* _Problem statement_: Below is a listing. Quote from it, exactly, the lines from the one containing "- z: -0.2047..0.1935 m" down to the one containing "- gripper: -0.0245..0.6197", both ends included, and nothing else.

* _Source material_:
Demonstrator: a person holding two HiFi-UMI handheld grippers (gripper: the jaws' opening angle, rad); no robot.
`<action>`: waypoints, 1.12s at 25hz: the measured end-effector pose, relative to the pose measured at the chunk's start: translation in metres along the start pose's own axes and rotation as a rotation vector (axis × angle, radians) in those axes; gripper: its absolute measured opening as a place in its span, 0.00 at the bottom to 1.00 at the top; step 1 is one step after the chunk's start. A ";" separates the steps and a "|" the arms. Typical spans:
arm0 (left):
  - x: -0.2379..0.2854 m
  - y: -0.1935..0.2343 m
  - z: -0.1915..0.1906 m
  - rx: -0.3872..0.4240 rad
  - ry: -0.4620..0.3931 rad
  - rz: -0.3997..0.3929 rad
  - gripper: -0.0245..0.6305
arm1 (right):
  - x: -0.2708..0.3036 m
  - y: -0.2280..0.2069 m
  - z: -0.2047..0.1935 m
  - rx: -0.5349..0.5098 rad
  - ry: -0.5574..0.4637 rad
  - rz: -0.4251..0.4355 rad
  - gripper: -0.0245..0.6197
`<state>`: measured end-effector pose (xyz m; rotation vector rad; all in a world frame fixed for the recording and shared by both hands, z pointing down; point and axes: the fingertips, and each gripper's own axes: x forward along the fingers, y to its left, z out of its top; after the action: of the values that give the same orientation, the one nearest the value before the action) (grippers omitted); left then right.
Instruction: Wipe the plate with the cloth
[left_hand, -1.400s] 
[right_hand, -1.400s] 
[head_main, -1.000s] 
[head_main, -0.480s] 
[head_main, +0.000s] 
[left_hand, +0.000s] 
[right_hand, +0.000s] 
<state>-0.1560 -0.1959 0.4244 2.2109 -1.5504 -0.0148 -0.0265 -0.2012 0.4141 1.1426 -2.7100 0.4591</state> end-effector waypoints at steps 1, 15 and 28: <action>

* _Solution_:
  - z: -0.2047..0.1935 m
  - rx: -0.5349..0.5098 rad
  - ry: -0.5574..0.4637 rad
  - rz: -0.4251..0.4355 rad
  - gripper: -0.0245..0.6197

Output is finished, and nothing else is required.